Provided information
---*---

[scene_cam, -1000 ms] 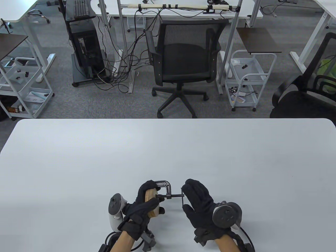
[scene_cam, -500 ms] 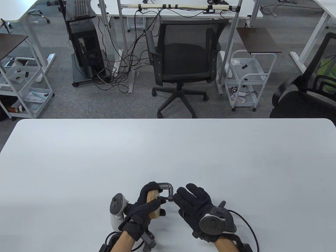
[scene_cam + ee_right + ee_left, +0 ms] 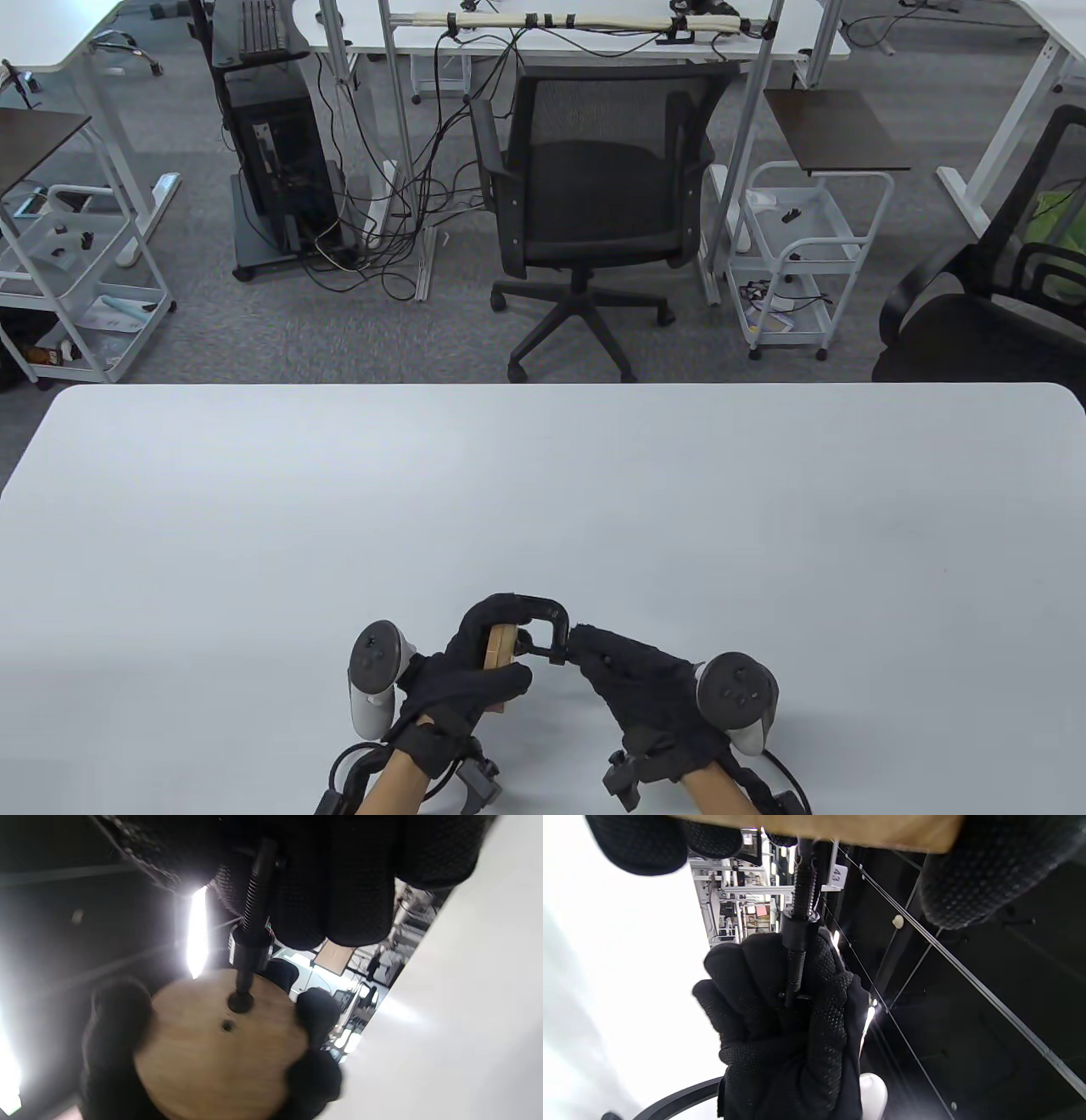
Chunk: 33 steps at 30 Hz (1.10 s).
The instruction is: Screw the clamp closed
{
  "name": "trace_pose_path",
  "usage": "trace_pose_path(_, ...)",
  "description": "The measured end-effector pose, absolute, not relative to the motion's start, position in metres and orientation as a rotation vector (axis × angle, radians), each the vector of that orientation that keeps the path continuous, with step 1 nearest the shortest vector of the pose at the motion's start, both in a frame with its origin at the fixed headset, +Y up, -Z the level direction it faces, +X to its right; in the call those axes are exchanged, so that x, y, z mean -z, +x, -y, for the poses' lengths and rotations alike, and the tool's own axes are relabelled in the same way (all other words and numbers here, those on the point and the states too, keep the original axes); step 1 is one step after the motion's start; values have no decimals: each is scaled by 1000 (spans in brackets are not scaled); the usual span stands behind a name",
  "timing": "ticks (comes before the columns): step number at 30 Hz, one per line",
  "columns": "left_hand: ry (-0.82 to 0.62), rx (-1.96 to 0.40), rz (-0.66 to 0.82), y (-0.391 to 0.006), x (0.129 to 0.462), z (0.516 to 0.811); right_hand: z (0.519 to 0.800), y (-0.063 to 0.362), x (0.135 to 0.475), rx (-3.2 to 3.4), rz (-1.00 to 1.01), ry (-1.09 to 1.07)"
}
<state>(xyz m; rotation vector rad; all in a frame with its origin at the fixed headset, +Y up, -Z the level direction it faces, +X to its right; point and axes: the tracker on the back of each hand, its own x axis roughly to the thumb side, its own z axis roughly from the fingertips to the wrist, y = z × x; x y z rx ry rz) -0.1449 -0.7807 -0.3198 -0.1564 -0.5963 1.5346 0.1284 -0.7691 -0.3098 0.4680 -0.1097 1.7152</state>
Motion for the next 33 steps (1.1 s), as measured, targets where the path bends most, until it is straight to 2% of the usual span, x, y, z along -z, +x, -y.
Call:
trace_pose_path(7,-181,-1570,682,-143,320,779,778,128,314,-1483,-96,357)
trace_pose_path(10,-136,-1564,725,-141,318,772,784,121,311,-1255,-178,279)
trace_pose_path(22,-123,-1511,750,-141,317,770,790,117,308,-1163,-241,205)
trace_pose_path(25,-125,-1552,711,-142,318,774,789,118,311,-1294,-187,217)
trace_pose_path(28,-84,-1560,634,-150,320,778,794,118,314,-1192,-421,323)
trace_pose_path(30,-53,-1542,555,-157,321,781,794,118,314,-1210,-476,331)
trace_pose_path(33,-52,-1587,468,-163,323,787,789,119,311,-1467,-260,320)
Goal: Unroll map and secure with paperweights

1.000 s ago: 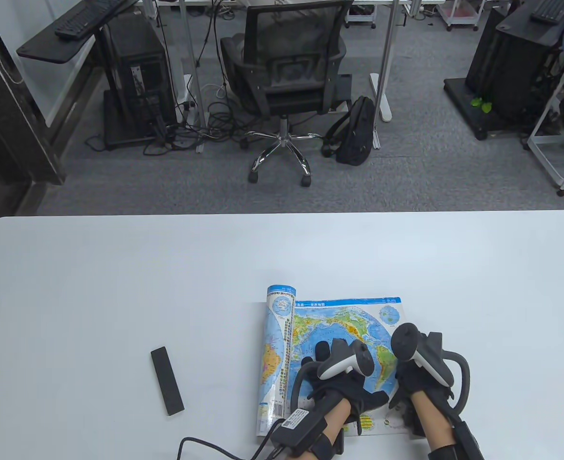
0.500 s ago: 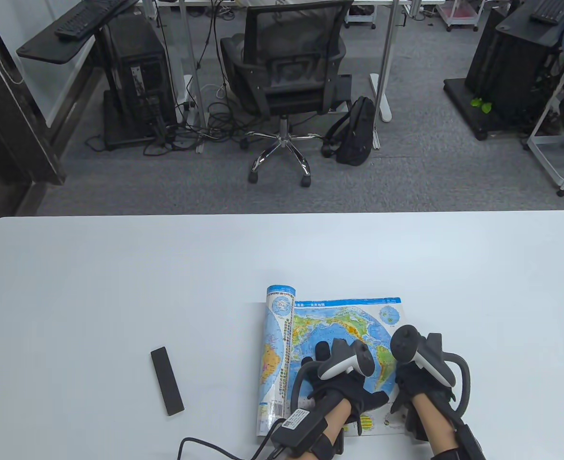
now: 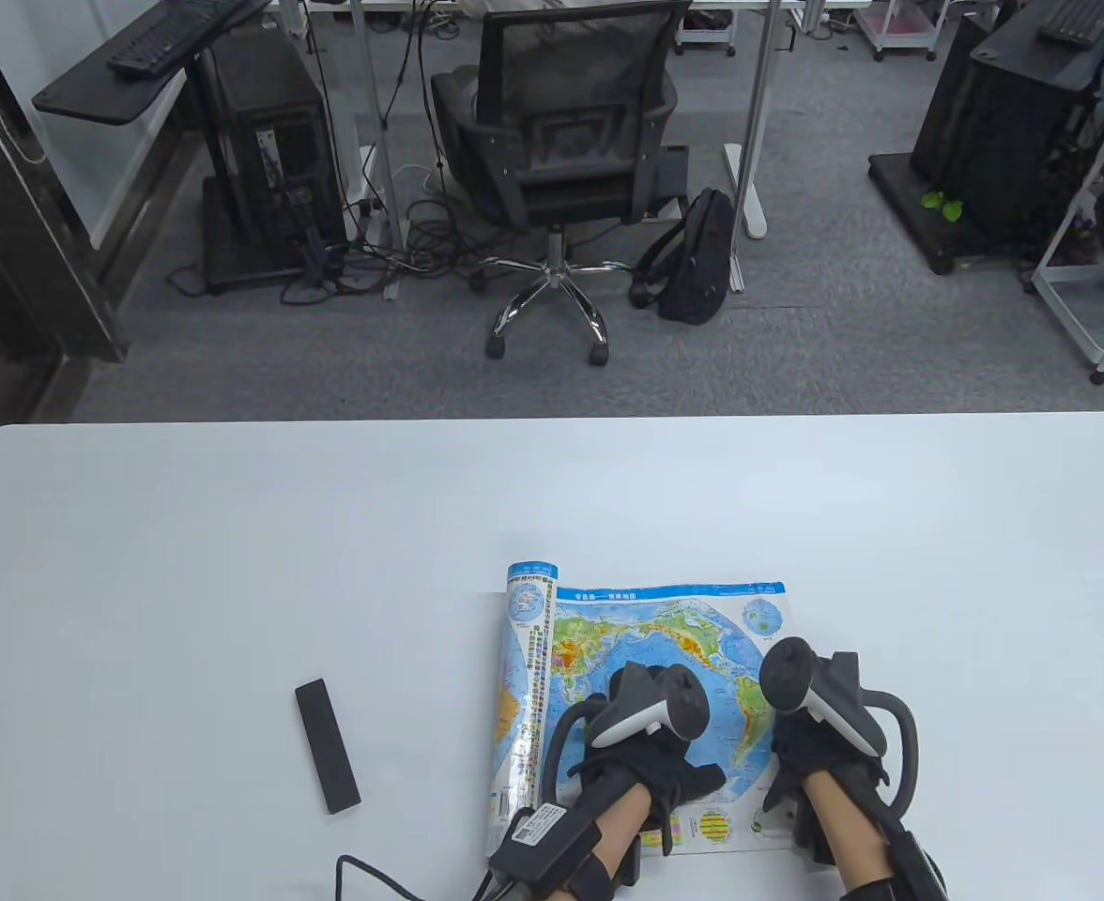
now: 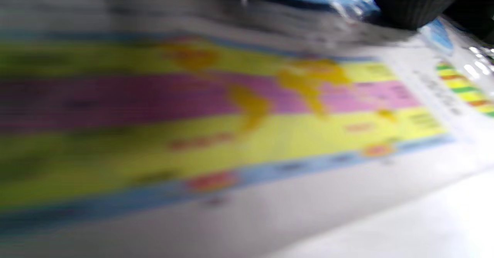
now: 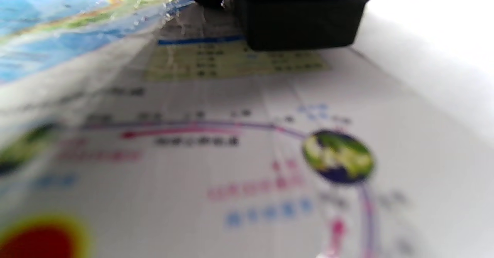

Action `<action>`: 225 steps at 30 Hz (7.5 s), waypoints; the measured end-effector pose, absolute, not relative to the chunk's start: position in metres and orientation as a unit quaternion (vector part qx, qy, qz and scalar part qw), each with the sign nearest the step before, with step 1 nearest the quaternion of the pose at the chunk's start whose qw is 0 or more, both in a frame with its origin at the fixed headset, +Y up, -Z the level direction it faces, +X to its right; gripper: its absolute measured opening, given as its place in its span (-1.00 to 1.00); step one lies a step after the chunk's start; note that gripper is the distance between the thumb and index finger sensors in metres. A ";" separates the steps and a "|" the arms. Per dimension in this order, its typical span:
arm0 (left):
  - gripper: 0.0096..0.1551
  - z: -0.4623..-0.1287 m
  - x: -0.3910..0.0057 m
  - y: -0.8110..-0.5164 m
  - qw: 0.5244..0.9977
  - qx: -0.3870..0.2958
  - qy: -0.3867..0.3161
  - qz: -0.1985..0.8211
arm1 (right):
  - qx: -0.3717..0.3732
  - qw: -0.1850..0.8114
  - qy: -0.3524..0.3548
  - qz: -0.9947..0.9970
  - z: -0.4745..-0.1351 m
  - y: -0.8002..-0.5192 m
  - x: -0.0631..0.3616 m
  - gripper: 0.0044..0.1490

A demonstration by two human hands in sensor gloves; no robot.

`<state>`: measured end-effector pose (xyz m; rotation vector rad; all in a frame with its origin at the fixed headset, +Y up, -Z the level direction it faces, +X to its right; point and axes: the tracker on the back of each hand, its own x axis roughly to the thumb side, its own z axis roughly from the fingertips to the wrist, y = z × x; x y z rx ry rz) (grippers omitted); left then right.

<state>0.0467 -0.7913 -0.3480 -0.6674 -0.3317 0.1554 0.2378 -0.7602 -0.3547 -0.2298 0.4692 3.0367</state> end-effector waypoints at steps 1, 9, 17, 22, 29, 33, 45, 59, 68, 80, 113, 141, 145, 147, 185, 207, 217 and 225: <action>0.04 -0.348 0.042 -0.792 0.929 -0.326 -0.159 0.074 | -0.074 0.030 0.152 0.985 -0.355 -0.760 0.238 -0.28; 0.10 -0.344 -0.029 -0.794 0.935 -0.333 -0.105 0.067 | -0.075 0.028 0.155 0.985 -0.355 -0.760 0.237 -0.28; 0.11 -0.334 -0.093 -0.796 0.943 -0.314 -0.073 0.084 | -0.076 0.023 0.160 0.984 -0.355 -0.760 0.236 -0.28; 0.13 -0.328 -0.119 -0.798 0.944 -0.311 -0.053 0.099 | -0.076 0.023 0.161 0.984 -0.356 -0.760 0.236 -0.28; 0.08 -0.324 -0.141 -0.796 0.946 -0.306 -0.040 0.100 | -0.076 0.020 0.166 0.983 -0.356 -0.760 0.235 -0.28; 0.05 -0.325 -0.149 -0.793 0.951 -0.291 -0.044 0.095 | -0.076 0.016 0.170 0.982 -0.357 -0.760 0.234 -0.27; -0.11 -0.326 -0.176 -0.789 0.959 -0.252 -0.058 0.113 | -0.080 -0.018 0.197 0.977 -0.360 -0.759 0.227 -0.26; -0.13 -0.328 -0.179 -0.790 0.952 -0.265 -0.057 0.139 | -0.081 -0.003 0.201 0.976 -0.362 -0.746 0.209 -0.15; -0.15 -0.330 -0.181 -0.790 0.951 -0.265 -0.058 0.147 | 0.101 0.036 0.225 0.968 -0.363 -0.731 0.105 0.03; -0.16 -0.331 -0.184 -0.790 0.947 -0.268 -0.060 0.166 | 0.231 0.049 0.311 0.921 -0.363 -0.762 -0.007 -0.04; 0.00 -0.315 -0.251 -0.761 0.949 -0.212 0.079 0.218 | 0.189 0.060 0.319 0.927 -0.362 -0.780 -0.027 -0.19; -0.19 -0.315 -0.259 -0.769 0.972 -0.168 0.140 0.080 | 0.187 0.061 0.328 0.924 -0.363 -0.779 -0.027 -0.19; -0.19 -0.314 -0.259 -0.766 0.975 -0.141 0.144 0.096 | 0.187 0.060 0.330 0.923 -0.363 -0.779 -0.027 -0.18; -0.19 -0.314 -0.257 -0.762 0.974 -0.132 0.151 0.103 | 0.187 0.058 0.334 0.922 -0.363 -0.779 -0.027 -0.18; -0.27 -0.329 -0.162 -0.767 0.988 -0.115 0.067 0.075 | 0.200 0.074 0.339 0.916 -0.363 -0.779 -0.023 -0.07; -0.08 -0.324 -0.141 -0.661 0.973 -0.054 -0.037 0.221 | 0.224 0.254 0.136 0.931 -0.334 -0.653 0.108 0.05; -0.04 -0.288 -0.107 -0.649 0.907 0.032 -0.199 0.369 | 0.247 0.318 0.069 0.913 -0.297 -0.635 0.157 0.15; 0.04 -0.278 -0.090 -0.677 0.881 0.060 -0.256 0.393 | 0.249 0.339 0.066 0.905 -0.285 -0.670 0.176 0.18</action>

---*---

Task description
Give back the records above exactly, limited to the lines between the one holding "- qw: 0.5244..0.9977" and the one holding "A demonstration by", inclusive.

Exercise output
  - qw: 0.5244..0.9977
  - qx: -0.3870..0.2958
  - qy: -0.3867..0.3161
  - qz: -0.1985..0.8211
arm1 (right):
  - qx: -0.3717..0.3732
  - qw: -0.1850..0.8114
  - qy: -0.3524..0.3548
  - qz: -0.9947..0.9970
  - z: -0.4745..-0.1351 m
  - y: -0.8002..-0.5192 m
  - x: -0.0631..0.3616 m
  - gripper: 0.0044..0.1490

A demonstration by two human hands in sensor gloves; no robot.

Now the output is complete.